I've realized the power of words - to hurt, to heal, to make whole. And also the power of silence. There is something very healing for me to type words on a page. And if these words can give just one other person a bit of a balm to their day - even better.

And now here I am, the first day of school. Part of me is really sad about the start of the school year. It makes me wonder if we squeezed enough out of this summer. But as I look back, I realize that we did many, many things that felt summer-y and oh-so-good to me. Like:

* visiting Kawartha Dairy for some chocolate peanut butter ice cream

* going on a hike at a new spot - this summer to Eagle's Nest and Egan's Chutes near Bancroft, Ontario

* canoeing on a still lake - even better, at night during a full moon

* swimming in a northern lake - even better, at night during a full moon

* finding monarch caterpillars, watching them turn to chrysalises and releasing the butterflies (we cared for 3 this summer)

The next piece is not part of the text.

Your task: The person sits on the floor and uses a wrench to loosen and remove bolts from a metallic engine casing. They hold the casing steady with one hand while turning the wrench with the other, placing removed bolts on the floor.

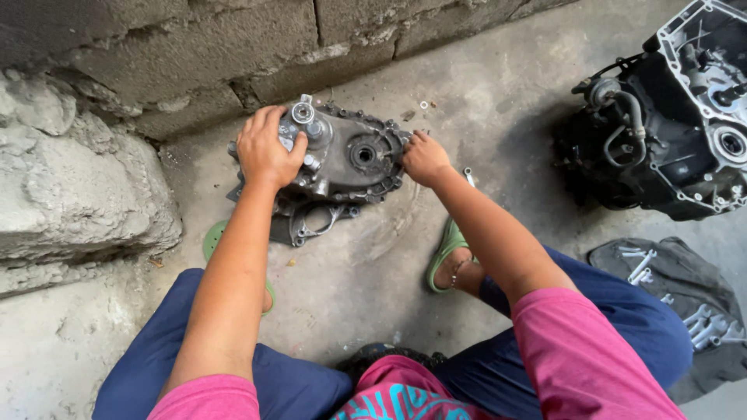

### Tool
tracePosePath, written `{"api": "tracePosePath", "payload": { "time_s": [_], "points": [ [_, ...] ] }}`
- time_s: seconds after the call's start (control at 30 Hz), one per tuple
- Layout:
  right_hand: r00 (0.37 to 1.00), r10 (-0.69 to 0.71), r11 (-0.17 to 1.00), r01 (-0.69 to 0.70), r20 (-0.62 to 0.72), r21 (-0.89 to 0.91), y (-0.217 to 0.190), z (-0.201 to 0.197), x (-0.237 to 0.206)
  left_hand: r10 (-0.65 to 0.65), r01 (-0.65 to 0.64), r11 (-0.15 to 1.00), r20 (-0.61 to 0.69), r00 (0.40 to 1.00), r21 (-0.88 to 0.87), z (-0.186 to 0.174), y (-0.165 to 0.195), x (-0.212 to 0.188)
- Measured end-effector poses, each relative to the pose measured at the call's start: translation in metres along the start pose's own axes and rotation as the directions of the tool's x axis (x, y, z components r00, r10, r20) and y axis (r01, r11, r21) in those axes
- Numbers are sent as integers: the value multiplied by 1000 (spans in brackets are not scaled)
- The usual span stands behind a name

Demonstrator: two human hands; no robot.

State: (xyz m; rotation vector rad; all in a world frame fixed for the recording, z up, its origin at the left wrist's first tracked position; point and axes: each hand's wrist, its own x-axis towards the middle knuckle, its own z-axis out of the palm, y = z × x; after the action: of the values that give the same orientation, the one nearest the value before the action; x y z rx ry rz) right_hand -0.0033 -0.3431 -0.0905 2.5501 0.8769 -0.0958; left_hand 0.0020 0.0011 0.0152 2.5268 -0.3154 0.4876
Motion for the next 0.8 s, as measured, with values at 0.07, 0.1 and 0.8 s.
{"api": "tracePosePath", "payload": {
  "time_s": [0.07, 0.1, 0.8],
  "points": [
    [993, 114, 951, -101, -27, 293, 2, -7, -5, -4, 4, 1000, 6, 1000, 0, 1, 0, -2],
    [984, 174, 890, -148, -21, 432, 2, -6, -11, -4, 4, 1000, 9, 1000, -11, 2, 0, -3],
    [702, -20, -978, -163, 712, 133, -123, 20, -27, 1, -1, 1000, -6, 1000, -21, 3, -1, -2]
  ]
}}
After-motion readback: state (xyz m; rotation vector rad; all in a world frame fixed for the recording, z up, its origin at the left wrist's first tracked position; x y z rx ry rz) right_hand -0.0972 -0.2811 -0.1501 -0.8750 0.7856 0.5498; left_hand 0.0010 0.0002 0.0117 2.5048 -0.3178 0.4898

* spending time with friends and renewing old friendships

* family camp at Fraser Lake Camp

* sleeping in a tent, reading by flashlight

* fishing (didn't catch a thing, but it's the process, not the product - right?)

* making s'mores over a campfire

* spending time at cottages with family

* spending evenings chatting on our new porch (old porch, but new house to us)

* making nature crafts (it's amazing what hot glue, imagination, and googly eyes can make)

* catching frogs, minnows, toads, and crayfish

* making giant bubbles

* making fresh pesto

* eating paella on a perfect summer evening

* watching the sunset on the lake

* counting the stars

* writing in the air with sparklers

* discovering a new bakery (that sells macarons, which we hadn't had since our time in France)

* going rock collecting at this cool place that looks tacky but was a pile of fun

* eating wild raspberries

* quietly watching a deer from only 15 feet away

* jumping from a jumping tower

* floating on my back in a lake and completely forgetting about everything

* planting new things in our backyard

* lying in a hammock, watching squirrels fight and hummingbirds flit around

* reading a novel (hasn't happened in a long, long while)

* tie-dying t-shirts

* watching street performers

* riding the ferris wheel

* eating cotton candy

* building an inukshuk

* doing a belly flop

There. I feel better already. I really DID have a summer. Phew! When I look at this kids' bucket list, I love that there are many things on there that we did this summer.

And now I can enter this new day, this new school year at a brand new school for my girls, knowing that we played, we relaxed, we summered well.

What are your favourite summer memories? Or things on your must-do list in the summer?